Al hilo de esa sinrazón y viendo el abrase de impuestos al que estamos siendo sometidos en los últimos meses, una se plantea de forma recurrente todos los escenarios posibles en los que a nuestros dirigentes se les podría encender la bombilla de una nueva forma de facturación.

Y entonces me doy cuenta de que respiro. Tengo suerte. Puedo llenar mis pulmones de aire —incluso a veces puro— y nadie controla de qué forma lo hago ni en qué medida. Soy libre…, o al menos me lo creo por un instante.

Hasta la fecha, a ningún mandatario se le ha ocurrido cobrar por respirar, por inhalar y exhalar ese oxígeno que estamos obligados a meternos entre pecho y espalda para poder continuar picando piedra. Una piedra metafórica que se traduce en el abono de impuestos para que esta sociedad con tendencia a la esclavitud de sus integrantes, siga viva y marcando más y más las diferencias entre pobres y ricos.

Porque los más acaudalados, que siempre son los más cercanos a los que tienen el poder para implantar nuevas ideas y costumbres, ya se ocuparían de sacar algún tipo de tajada de la ocurrencia, mientras que los más pobres, se privarían de comer por respirar, al igual que ahora encienden velas o se calientan con batas para no conectarse a una electricidad que debería ser un derecho tan elemental al llegar a este mundo como el de ser poseedor de un nombre.

Espero que los que juegan con nosotros como si de fichas de un tablero de ajedrez se tratase, se cuiden muy mucho de acariciar si quiera la idea que aquí expongo, básicamente porque habría una rebelión en toda regla que nos convertiría a todos —y a ellos los primeros—, en más pobres que las ratas.
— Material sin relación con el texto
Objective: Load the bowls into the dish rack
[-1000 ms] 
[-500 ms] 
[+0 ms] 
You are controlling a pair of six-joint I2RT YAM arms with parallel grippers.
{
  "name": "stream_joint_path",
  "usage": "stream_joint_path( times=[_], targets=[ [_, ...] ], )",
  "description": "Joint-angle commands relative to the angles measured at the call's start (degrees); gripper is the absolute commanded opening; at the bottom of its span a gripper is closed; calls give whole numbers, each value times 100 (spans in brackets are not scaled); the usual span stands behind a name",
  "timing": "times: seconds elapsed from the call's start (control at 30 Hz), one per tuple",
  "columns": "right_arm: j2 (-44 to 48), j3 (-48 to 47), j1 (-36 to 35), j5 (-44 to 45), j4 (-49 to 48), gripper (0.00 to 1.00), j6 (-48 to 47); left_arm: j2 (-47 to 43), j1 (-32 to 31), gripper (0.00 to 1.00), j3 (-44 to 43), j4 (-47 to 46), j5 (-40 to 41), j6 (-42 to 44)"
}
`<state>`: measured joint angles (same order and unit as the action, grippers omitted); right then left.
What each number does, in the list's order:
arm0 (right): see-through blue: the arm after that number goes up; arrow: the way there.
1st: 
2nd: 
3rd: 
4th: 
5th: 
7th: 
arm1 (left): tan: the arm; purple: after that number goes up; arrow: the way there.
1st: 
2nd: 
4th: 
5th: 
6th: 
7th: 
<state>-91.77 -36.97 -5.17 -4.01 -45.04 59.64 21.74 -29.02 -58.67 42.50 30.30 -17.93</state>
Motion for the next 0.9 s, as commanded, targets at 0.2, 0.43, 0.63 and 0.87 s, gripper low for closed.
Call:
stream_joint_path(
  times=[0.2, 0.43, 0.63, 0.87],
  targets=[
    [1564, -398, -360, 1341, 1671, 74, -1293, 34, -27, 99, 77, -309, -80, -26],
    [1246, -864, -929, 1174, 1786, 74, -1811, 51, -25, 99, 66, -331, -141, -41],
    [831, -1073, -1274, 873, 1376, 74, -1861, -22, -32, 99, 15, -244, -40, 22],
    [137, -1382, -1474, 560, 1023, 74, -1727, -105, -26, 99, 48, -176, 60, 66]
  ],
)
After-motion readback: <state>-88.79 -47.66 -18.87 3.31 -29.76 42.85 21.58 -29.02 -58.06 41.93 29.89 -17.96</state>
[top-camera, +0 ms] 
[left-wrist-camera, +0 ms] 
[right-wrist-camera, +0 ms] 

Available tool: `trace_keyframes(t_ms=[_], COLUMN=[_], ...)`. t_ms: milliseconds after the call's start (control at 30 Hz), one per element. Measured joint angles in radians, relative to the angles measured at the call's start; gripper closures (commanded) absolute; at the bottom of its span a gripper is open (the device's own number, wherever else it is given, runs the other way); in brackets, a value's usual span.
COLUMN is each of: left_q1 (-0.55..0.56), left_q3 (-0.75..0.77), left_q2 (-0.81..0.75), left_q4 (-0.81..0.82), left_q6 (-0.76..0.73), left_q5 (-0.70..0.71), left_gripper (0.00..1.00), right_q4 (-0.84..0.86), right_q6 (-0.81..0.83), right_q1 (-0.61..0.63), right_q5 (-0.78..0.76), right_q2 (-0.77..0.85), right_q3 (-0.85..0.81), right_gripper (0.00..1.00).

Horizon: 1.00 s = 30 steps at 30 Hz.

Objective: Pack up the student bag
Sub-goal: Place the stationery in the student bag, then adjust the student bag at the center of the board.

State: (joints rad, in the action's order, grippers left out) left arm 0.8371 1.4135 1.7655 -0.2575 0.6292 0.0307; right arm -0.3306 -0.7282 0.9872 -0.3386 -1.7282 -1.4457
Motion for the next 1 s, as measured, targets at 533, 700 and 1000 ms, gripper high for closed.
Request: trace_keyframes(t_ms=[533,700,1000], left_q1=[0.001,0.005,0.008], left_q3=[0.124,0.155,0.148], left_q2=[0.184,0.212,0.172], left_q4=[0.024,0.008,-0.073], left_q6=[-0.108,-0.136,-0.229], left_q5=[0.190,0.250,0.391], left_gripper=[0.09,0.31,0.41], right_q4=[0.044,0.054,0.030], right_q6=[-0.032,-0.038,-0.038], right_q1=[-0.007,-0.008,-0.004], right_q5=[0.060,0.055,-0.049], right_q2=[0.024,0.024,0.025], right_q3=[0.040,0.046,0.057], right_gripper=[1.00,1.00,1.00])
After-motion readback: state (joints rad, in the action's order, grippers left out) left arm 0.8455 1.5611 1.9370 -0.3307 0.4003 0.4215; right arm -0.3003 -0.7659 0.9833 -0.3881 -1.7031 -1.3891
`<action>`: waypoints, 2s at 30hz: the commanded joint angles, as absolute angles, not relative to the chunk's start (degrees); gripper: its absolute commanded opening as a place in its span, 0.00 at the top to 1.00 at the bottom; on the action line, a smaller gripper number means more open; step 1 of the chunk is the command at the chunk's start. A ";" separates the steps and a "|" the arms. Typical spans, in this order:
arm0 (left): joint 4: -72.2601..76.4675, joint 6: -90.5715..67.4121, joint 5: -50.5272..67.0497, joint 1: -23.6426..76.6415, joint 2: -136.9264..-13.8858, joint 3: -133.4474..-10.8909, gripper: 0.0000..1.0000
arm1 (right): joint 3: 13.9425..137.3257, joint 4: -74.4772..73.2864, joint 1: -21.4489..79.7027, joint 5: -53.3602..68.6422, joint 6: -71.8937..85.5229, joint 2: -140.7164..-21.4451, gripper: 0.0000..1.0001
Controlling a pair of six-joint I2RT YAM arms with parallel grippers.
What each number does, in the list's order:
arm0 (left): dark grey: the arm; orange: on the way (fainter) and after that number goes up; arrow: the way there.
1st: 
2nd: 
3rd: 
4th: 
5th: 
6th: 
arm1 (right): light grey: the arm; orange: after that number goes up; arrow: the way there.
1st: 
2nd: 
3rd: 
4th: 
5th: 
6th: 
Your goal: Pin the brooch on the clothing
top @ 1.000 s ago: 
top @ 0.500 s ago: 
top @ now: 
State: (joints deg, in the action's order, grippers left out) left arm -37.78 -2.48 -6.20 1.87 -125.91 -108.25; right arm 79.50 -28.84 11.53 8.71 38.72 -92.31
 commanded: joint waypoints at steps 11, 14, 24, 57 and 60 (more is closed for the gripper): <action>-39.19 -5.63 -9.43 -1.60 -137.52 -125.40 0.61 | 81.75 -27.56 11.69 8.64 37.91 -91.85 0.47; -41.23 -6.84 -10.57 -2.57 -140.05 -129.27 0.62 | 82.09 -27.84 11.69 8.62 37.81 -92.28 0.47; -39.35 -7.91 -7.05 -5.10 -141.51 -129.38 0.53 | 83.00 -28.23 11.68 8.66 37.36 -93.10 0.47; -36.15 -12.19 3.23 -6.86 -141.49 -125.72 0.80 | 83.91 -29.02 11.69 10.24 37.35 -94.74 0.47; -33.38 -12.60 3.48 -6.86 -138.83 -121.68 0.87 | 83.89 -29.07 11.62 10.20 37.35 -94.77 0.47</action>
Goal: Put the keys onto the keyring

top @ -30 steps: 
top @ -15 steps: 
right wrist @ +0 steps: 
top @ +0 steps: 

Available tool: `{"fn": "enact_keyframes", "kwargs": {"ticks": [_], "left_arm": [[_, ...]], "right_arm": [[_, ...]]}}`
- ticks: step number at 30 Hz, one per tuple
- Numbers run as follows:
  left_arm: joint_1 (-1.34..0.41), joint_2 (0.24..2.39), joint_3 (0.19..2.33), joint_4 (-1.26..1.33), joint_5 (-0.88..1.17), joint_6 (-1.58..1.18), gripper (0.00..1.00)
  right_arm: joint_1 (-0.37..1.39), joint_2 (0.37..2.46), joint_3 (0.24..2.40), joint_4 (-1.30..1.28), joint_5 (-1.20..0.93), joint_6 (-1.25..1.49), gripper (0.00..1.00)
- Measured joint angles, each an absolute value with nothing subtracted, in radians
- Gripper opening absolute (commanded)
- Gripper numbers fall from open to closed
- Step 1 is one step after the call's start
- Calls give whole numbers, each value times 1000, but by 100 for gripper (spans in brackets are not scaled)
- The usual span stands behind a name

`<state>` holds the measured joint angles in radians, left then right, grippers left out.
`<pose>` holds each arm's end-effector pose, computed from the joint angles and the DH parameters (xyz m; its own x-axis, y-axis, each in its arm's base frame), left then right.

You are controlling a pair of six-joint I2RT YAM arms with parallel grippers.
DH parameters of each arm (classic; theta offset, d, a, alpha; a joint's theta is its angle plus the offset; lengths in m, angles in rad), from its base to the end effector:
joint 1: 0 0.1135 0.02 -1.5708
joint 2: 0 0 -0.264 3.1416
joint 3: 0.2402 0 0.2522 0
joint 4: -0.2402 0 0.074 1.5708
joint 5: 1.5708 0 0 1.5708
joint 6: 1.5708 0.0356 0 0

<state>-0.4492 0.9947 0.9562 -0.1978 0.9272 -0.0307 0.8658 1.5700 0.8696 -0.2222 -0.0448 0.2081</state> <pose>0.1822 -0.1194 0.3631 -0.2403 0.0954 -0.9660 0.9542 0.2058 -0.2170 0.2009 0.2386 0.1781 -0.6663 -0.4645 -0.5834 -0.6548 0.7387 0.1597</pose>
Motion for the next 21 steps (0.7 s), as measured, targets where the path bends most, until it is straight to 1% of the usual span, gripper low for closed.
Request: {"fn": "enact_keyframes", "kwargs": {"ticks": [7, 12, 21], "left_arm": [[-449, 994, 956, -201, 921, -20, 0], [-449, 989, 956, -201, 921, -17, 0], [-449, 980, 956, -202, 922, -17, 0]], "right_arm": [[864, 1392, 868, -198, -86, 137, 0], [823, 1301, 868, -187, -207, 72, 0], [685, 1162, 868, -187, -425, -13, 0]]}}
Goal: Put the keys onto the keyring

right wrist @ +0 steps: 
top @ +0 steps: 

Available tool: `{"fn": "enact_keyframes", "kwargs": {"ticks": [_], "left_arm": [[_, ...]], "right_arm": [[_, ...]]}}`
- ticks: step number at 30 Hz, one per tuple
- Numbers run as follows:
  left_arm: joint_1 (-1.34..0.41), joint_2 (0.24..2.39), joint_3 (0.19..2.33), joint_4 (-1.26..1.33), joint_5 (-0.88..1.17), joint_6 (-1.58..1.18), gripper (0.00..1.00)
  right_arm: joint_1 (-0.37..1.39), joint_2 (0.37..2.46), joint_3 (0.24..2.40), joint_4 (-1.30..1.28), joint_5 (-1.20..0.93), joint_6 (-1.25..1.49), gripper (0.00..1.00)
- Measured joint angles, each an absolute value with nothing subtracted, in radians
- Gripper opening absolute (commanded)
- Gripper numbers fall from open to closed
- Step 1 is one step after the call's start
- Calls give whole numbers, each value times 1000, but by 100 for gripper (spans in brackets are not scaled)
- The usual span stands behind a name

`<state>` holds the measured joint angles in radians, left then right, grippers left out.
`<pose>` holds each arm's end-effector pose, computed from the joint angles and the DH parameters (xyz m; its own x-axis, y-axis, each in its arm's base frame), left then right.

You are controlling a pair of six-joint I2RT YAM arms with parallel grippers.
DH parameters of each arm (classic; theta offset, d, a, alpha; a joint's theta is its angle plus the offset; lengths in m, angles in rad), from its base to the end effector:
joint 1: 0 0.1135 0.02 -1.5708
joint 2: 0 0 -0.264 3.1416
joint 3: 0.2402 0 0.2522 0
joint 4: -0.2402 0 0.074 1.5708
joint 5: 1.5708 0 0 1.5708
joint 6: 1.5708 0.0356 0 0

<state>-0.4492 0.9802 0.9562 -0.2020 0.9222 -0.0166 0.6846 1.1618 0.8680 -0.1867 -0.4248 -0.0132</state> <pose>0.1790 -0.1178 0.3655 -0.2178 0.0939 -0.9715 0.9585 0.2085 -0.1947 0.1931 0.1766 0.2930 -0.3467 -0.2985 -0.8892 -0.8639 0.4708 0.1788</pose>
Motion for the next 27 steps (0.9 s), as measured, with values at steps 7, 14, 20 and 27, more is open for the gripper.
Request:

Porque si se trata de ideas surrealistas para ganar dinero, el paso siguiente al impuesto de respiración, por supuesto medido y controlado por medio de un chip obligatorio y fabricado por algún amigo del poder; lo siguiente sería cobrarnos por horas de sueño, por hacer nuestras necesidades y hasta por calorías ingeridas.

Así que, señoras y señores, crucemos dedos para que se caigan de este mundo los iluminados y para que los que mandan sobre nosotros comprendan que es mejor para todos no forzar la máquina. Y es que la sociedad está agotada de los efectos psicológicos de la pandemia, las subidas de todo y la guerra que nos azota bajo amenaza.

Respiremos el aire que nos queda y, hagámoslo suplicando que nadie se quiera lucrar con ello, pero sobre todo, esperando ser justamente ayudados por unos gobernantes que más allá de fomentar el enriquecerse, deberían impulsar la protección de aquellos que les dieron el voto para que muchos de ellos puedan jugar a ser juez y parte.